__Task prompt__: Both the line with "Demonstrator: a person" and the line with "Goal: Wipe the" in the records below must appear in the output, along with every line between them, exactly and with nothing added.

__Input records__:
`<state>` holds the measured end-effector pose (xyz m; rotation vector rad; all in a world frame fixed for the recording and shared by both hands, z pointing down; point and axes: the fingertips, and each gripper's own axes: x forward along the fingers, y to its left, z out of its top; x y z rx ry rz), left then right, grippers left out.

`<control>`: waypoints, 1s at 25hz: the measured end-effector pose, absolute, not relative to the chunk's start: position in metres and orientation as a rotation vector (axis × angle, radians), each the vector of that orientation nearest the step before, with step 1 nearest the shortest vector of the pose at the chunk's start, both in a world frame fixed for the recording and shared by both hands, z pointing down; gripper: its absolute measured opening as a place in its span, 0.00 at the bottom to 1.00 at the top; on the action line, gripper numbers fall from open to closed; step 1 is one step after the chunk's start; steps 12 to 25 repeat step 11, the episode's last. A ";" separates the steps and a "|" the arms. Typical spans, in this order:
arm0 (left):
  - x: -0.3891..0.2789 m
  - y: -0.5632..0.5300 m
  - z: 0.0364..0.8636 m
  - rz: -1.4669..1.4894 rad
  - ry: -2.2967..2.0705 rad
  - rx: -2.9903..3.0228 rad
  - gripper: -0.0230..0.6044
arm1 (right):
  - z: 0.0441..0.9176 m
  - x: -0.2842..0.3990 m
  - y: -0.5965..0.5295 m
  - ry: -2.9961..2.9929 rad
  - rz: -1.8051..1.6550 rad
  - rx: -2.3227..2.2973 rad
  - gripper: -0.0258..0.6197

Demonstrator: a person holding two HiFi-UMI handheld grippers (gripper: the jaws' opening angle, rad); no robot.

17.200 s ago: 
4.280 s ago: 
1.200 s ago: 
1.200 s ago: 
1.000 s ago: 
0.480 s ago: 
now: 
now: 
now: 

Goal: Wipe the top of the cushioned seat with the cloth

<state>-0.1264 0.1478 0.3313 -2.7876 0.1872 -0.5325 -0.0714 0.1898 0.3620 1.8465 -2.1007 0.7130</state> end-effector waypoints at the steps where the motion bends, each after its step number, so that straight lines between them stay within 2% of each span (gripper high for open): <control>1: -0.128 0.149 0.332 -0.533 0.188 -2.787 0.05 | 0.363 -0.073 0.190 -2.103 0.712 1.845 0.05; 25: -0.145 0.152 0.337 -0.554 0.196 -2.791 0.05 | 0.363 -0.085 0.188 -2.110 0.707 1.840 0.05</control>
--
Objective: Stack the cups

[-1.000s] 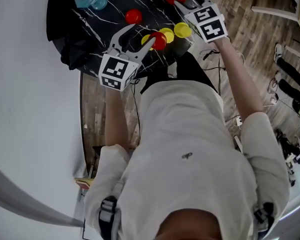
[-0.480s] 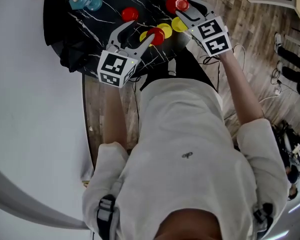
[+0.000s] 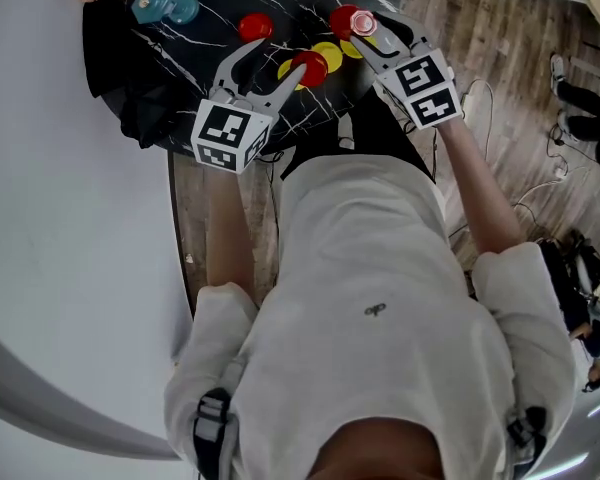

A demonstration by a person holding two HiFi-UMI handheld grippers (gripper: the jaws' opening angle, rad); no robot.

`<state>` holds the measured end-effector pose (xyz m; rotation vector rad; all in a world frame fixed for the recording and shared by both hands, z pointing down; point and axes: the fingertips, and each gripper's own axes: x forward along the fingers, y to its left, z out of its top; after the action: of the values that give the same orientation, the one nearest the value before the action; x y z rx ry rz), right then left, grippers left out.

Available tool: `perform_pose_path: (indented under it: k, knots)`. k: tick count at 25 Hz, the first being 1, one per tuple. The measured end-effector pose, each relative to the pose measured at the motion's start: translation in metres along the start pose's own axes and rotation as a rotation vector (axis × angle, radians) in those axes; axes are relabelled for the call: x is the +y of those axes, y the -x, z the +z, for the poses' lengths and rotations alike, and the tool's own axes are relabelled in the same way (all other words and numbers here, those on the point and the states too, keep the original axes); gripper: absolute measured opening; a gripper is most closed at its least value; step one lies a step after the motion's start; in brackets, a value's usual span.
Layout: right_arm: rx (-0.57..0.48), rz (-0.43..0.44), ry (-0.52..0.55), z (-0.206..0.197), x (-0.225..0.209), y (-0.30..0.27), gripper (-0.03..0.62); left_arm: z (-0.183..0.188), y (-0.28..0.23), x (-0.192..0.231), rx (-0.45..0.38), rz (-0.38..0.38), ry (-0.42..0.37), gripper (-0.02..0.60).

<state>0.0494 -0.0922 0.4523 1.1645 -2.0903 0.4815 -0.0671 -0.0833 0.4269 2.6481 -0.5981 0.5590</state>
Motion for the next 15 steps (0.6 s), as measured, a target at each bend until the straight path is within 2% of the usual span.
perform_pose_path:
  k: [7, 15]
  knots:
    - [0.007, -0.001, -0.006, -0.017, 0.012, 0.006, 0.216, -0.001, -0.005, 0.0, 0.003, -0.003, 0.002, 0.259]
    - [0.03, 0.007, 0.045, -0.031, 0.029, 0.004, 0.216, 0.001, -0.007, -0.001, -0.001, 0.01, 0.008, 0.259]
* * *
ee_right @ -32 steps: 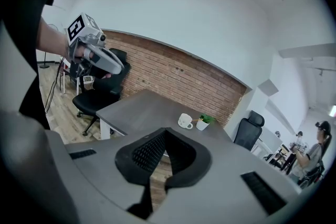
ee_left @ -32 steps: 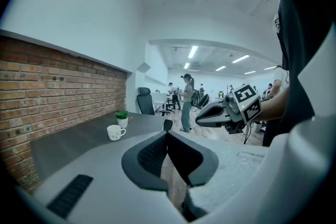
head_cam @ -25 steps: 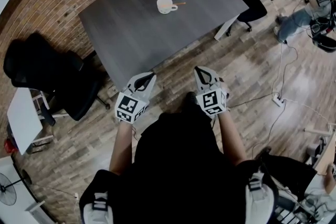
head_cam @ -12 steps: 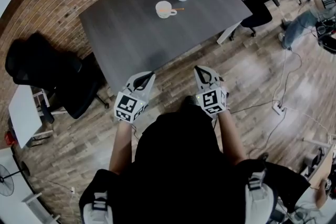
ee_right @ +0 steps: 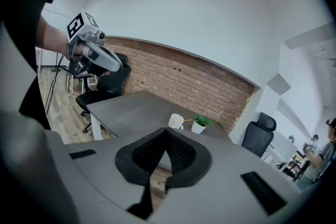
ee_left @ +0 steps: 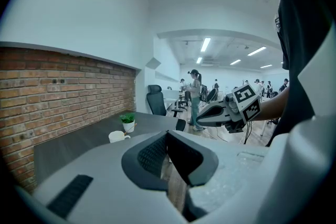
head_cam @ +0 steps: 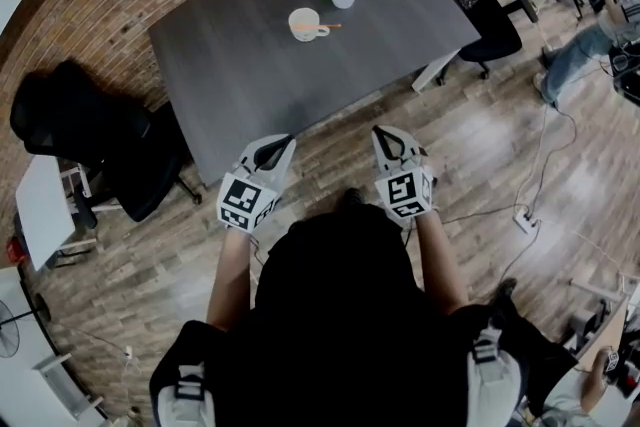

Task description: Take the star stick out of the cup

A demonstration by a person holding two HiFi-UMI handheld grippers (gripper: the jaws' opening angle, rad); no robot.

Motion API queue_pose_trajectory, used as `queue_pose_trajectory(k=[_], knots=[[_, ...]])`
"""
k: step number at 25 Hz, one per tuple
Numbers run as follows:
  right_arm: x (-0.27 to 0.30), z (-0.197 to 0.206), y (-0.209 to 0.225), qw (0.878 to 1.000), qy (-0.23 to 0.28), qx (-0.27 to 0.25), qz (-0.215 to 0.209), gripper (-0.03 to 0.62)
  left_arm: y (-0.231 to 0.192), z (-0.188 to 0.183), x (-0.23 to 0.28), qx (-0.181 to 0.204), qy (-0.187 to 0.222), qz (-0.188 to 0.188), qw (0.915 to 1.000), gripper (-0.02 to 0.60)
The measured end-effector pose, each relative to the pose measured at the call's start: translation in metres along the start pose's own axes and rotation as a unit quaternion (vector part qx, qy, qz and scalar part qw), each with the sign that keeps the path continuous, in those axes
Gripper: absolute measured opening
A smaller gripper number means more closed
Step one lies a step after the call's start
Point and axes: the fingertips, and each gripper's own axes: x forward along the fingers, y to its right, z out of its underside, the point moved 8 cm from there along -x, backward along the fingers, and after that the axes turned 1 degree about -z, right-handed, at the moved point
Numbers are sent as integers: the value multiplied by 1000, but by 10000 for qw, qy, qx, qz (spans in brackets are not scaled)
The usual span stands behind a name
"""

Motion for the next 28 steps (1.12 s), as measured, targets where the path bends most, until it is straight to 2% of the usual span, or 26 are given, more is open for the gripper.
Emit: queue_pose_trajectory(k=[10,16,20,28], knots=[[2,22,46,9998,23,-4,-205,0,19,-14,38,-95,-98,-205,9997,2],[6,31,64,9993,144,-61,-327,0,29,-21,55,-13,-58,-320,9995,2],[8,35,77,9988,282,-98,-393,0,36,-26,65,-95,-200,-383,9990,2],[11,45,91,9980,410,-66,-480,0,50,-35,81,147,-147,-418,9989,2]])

__Completed exercise__:
Demonstrator: a person holding two HiFi-UMI handheld grippers (gripper: the jaws' opening angle, rad); no robot.

17.200 s ago: 
4.280 s ago: 
1.200 s ago: 
1.200 s ago: 
1.000 s ago: 
0.480 s ago: 
now: 
now: 
now: 

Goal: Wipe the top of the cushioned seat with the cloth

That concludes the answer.